**YOUR GOAL**
Nothing in the records may change. Output them all exactly.

**DATA EXTRACT**
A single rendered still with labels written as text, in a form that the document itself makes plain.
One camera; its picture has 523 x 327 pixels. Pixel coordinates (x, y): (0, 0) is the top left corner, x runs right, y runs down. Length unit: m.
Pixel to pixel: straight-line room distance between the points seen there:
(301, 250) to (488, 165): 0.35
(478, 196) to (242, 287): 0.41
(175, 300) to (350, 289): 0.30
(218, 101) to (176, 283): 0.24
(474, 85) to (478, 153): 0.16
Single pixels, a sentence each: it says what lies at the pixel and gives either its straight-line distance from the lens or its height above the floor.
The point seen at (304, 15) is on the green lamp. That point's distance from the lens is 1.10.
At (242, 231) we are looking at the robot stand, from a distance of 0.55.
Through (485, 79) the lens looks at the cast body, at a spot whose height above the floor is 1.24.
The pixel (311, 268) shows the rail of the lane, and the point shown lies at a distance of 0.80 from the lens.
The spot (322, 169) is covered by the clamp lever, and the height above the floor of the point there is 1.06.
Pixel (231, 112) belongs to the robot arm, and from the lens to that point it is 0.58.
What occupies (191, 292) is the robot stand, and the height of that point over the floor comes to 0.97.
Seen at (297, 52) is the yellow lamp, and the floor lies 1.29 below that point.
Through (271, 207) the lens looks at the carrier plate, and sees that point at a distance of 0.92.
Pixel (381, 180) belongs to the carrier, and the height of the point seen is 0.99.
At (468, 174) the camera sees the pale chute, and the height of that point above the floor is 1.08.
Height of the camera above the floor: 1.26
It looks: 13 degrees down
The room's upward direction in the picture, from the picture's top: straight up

**COMPLETED TASK**
A single rendered still with labels written as text, in a form that the document itself makes plain.
One camera; its picture has 523 x 327 pixels. Pixel coordinates (x, y): (0, 0) is the top left corner, x runs right, y runs down. Length unit: m.
Pixel to pixel: straight-line room distance between the points seen there:
(301, 250) to (488, 165): 0.35
(478, 196) to (242, 287): 0.41
(175, 300) to (350, 289): 0.30
(218, 101) to (176, 283): 0.24
(474, 85) to (478, 153): 0.16
Single pixels, a sentence each: it says what lies at the pixel and gives either its straight-line distance from the lens or its height above the floor.
The point seen at (304, 15) is on the green lamp. That point's distance from the lens is 1.10.
At (242, 231) we are looking at the robot stand, from a distance of 0.55.
Through (485, 79) the lens looks at the cast body, at a spot whose height above the floor is 1.24.
The pixel (311, 268) shows the rail of the lane, and the point shown lies at a distance of 0.80 from the lens.
The spot (322, 169) is covered by the clamp lever, and the height above the floor of the point there is 1.06.
Pixel (231, 112) belongs to the robot arm, and from the lens to that point it is 0.58.
What occupies (191, 292) is the robot stand, and the height of that point over the floor comes to 0.97.
Seen at (297, 52) is the yellow lamp, and the floor lies 1.29 below that point.
Through (271, 207) the lens looks at the carrier plate, and sees that point at a distance of 0.92.
Pixel (381, 180) belongs to the carrier, and the height of the point seen is 0.99.
At (468, 174) the camera sees the pale chute, and the height of that point above the floor is 1.08.
Height of the camera above the floor: 1.26
It looks: 13 degrees down
The room's upward direction in the picture, from the picture's top: straight up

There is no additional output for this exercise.